• _To do_
Repeat the entire listing exactly. Omit all pictures.

(Information shown Opens)

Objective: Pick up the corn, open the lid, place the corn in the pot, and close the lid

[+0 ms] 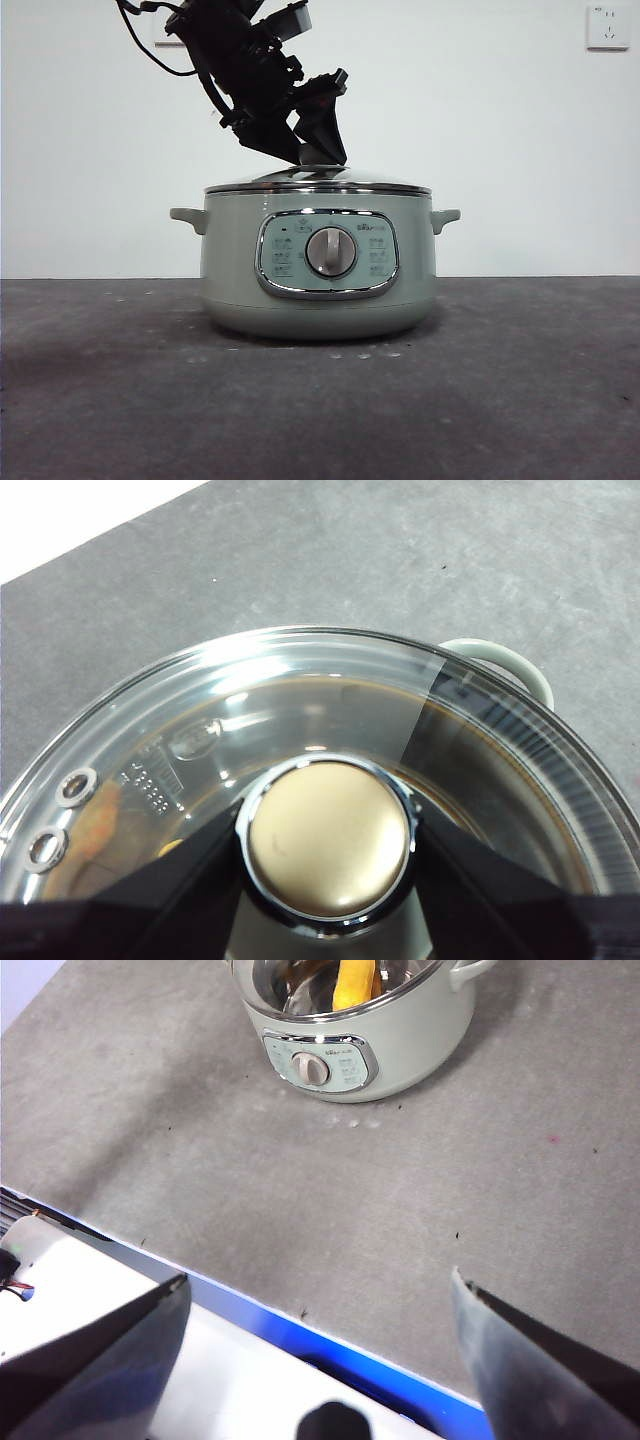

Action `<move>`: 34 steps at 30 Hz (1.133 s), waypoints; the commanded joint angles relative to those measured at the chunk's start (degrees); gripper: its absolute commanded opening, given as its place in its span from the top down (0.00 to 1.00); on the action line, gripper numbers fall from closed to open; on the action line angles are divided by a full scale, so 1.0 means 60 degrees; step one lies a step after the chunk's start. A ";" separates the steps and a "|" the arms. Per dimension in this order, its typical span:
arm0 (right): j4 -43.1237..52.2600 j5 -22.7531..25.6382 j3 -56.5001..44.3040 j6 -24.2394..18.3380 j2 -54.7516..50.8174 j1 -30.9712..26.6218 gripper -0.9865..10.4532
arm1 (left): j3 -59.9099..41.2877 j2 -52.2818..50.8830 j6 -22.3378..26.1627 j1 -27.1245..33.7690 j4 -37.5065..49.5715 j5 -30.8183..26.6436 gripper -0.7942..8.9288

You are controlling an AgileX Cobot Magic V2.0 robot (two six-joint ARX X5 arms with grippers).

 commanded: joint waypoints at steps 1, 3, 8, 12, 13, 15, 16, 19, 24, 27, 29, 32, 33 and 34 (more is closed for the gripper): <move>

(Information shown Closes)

• _Exercise output_
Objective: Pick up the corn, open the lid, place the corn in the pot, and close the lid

[+0 ms] 

Action `<move>`: 34 steps at 30 Hz (1.133 s), waypoints; the commanded joint angles relative to those measured at the chunk's start (degrees); gripper: its absolute commanded opening, given as its place in its span from the top down (0.00 to 1.00); on the action line, gripper numbers fall from closed to open; on the action line angles are divided by a full scale, so 1.0 means 60 degrees; step one lies a step after the chunk's start. A ";" separates the steps and a "|" the arms. Per dimension in this order, its typical span:
arm0 (right): j4 -43.1237..52.2600 j5 -22.7531..25.6382 j3 -56.5001..44.3040 j6 -24.2394..18.3380 j2 -54.7516..50.8174 j1 -30.9712..26.6218 gripper -0.9865..10.4532
arm1 (left): j3 -59.9099..41.2877 j2 -52.2818..50.8830 j6 -22.3378..26.1627 j1 -27.1245..33.7690 j4 -37.5065..49.5715 j5 -30.8183..26.6436 gripper -0.7942..8.9288

You are controlling an AgileX Cobot Magic V2.0 robot (two six-joint ARX X5 arms with grippers).

 commanded: joint waypoints at steps 1, 3, 8, 12, 13, 15, 16, 19, 24, 27, 29, 32, 33 and 34 (more is closed for the gripper): <move>

This exercise has been answered in full.